High-throughput 3D reconstruction of plants and its application to plant feature segmentation

摘要

This study explores the development and evaluation of high-throughput 3D plant reconstruction and 2D feature detection and segmentation methods for plant phenotyping. A robotic system was employed to collect datasets of individual cucumber plants, utilizing automated mechanisms for efficient, high-throughput data acquisition. Three types of 3D reconstruction methods called Instant-NGP, Nerfacto, and 3D Gaussian Splatting were adopted and compared in terms of rendering quality and speed.Among them, 3D Gaussian Splatting performed the best, achieving PSNR: 25, SSIM: 0.84, LPIPS: 0.20, and also an impressive rendering speed of 6.39 FPS. Novel viewpoint renderings and depth maps further demonstrated its ability to generate accurate and photo-realistic representations of plants.

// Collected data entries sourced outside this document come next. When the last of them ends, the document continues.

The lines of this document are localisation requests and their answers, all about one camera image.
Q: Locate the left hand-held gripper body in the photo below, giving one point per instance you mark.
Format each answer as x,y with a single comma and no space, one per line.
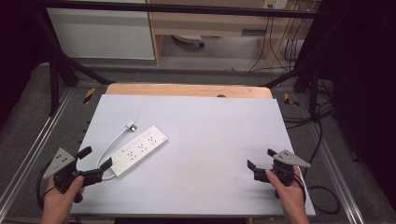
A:
60,161

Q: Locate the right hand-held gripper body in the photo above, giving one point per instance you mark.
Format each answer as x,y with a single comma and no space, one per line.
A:
285,172

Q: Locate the white power strip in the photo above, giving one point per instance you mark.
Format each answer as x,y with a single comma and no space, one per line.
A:
140,149

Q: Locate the person's right hand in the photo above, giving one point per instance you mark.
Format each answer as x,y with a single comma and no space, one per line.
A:
291,196

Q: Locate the person's left hand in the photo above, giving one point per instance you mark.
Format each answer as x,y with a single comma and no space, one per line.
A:
57,202

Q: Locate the white plug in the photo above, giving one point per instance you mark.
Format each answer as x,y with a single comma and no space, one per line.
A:
130,126

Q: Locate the wooden board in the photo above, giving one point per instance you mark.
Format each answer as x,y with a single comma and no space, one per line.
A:
186,90

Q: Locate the dark curtain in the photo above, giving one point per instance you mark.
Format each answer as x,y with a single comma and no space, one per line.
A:
361,77
18,46

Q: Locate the white cabinet panel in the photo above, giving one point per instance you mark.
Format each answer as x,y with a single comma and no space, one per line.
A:
99,34

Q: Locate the white chair base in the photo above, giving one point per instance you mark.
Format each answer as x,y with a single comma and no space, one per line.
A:
188,39

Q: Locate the light wooden desk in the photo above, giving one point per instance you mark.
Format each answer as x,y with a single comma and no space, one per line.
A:
211,21

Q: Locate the aluminium rail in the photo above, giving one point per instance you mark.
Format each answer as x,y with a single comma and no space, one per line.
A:
339,174
40,137

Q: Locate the white wall socket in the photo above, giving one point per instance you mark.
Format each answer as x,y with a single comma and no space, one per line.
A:
275,3

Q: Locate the black metal frame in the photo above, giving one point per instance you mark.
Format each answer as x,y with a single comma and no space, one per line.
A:
174,8

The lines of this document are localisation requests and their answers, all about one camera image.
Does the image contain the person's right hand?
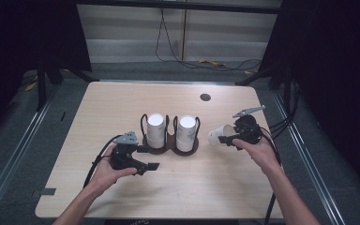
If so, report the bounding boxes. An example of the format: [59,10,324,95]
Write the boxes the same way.
[232,136,281,176]

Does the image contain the single white paper cup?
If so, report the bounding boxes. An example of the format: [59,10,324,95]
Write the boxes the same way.
[207,124,237,146]

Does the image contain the metal floor rail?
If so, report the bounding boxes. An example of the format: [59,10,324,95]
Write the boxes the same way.
[0,92,57,218]
[272,91,347,225]

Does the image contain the printed white paper cup stack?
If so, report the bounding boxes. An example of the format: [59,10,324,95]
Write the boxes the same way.
[175,115,197,153]

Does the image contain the black metal stand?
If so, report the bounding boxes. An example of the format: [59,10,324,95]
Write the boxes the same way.
[36,60,99,113]
[234,67,293,117]

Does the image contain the dark double-ring cup rack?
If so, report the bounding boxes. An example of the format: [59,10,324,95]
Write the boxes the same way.
[137,113,202,157]

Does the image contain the black hanging wall cable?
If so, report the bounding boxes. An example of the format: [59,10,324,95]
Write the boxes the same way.
[155,7,263,72]

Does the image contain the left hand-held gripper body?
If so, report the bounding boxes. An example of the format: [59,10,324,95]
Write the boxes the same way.
[110,130,148,176]

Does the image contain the person's left hand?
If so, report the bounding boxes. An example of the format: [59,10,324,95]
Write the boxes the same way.
[88,144,139,199]

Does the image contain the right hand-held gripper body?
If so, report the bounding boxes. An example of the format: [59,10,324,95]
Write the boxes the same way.
[232,104,267,145]

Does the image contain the right hand-held gripper black cable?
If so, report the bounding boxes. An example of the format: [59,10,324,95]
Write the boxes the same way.
[256,126,283,225]

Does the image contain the hand-held gripper black cable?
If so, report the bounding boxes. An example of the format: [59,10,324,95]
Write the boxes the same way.
[256,126,283,225]
[82,134,122,189]

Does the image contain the black curtain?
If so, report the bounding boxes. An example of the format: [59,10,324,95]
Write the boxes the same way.
[258,0,360,203]
[0,0,93,144]

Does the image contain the left hand-held gripper black cable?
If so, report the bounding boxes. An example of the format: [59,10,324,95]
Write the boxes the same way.
[82,134,122,189]

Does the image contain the plain white paper cup stack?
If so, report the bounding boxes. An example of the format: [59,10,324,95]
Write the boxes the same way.
[145,112,167,150]

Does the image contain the grey tape strip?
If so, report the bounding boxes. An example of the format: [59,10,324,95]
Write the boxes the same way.
[31,187,57,198]

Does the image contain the bundle of black floor cables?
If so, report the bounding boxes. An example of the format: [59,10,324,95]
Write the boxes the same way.
[268,82,302,139]

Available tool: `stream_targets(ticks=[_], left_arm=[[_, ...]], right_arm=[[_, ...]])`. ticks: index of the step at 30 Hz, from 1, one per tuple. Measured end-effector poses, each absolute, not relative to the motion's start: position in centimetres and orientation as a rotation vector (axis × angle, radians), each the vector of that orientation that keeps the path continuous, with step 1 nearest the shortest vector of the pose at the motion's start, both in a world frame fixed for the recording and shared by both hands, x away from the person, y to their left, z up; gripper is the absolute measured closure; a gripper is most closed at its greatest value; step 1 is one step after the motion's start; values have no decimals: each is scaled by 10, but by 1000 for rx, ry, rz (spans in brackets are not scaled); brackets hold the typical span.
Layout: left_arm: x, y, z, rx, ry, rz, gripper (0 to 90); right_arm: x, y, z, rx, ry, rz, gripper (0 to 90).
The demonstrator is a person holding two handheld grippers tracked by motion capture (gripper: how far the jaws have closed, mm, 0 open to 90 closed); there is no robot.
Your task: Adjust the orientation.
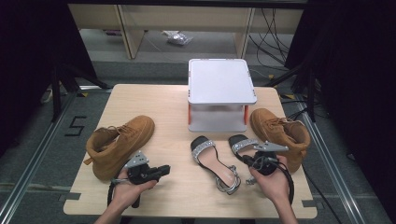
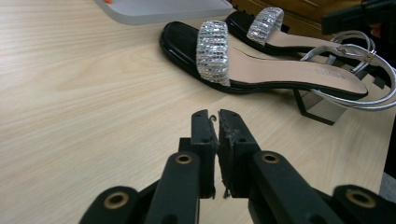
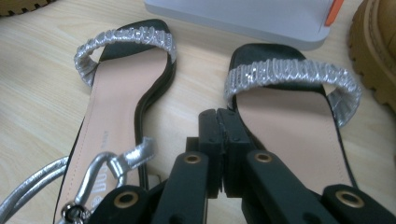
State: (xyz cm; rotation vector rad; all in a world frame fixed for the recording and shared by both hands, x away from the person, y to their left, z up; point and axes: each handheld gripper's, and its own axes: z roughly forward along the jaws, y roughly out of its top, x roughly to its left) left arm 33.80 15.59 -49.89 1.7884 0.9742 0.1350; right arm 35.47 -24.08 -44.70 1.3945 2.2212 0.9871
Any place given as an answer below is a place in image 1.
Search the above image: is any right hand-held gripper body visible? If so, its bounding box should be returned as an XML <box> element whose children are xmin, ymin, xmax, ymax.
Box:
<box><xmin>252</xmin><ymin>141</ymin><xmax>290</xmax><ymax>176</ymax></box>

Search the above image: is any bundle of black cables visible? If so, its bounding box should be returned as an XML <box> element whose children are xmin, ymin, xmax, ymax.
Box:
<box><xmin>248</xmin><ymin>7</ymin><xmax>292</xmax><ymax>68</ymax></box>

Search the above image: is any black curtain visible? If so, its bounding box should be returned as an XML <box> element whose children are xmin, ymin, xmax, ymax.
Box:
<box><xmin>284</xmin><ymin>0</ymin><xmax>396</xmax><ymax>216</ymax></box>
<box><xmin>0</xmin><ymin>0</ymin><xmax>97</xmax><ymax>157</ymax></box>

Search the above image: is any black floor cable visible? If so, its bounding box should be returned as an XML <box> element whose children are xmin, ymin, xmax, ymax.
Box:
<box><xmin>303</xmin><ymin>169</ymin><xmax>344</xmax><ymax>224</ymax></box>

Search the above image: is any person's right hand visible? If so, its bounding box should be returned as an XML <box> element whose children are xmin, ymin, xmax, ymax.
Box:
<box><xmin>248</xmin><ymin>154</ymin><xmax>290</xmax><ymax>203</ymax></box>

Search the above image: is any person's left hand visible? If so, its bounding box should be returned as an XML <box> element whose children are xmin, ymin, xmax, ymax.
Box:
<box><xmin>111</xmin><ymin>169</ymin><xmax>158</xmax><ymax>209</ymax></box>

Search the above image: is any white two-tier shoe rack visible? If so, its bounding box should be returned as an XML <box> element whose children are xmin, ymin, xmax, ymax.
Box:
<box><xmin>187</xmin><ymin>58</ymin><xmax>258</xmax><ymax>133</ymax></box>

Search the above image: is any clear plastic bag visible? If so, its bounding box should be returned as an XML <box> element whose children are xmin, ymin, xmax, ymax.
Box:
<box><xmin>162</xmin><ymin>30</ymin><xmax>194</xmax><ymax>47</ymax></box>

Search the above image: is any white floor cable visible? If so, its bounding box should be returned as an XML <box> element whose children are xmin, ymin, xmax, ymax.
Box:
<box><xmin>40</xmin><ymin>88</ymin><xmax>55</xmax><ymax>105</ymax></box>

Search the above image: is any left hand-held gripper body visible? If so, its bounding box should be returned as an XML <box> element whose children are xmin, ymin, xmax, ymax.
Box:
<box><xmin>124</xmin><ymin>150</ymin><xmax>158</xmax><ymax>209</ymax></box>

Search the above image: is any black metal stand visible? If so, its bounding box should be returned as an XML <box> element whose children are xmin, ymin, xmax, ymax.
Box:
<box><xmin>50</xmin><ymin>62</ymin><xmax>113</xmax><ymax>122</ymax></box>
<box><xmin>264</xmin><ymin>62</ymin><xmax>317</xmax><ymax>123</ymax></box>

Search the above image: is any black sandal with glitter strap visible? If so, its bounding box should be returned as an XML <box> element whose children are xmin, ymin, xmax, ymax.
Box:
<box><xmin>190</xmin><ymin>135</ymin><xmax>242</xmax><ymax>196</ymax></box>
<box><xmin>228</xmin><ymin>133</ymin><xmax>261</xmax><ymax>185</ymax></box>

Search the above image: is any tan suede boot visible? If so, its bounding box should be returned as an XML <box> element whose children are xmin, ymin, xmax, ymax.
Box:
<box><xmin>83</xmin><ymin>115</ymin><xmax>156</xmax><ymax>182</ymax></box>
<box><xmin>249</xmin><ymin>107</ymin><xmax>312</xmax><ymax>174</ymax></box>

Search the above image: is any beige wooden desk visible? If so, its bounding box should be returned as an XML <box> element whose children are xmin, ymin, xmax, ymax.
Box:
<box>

Additionally, rendered images were utilized for training YOLO models to segment plant features into two classes: leaf and fruit. The YOLOv11s model achieved the highest F1 Score (0.932), balancing speed and accuracy. Ultra-view renderings and segmentation provided valuable insights into plant morphology, including leaf and fruit counts, paving the way for scalable, automated phenotyping applications. This study highlights the potential of integrating 3D Gaussian Splatting with advanced segmentation models for precise and efficient plant phenotyping. • Introducing a throughput system for data collection tailored for subsequent 3D reconstruction of cucumber plants. • Implementation of Neural Radiance Fields and 3D Gaussian Splatting techniques to create 3D models of cucumber canopies. • Utilization of 2D instance segmentation to detect plant features on images rendered from the 3D reconstruction models.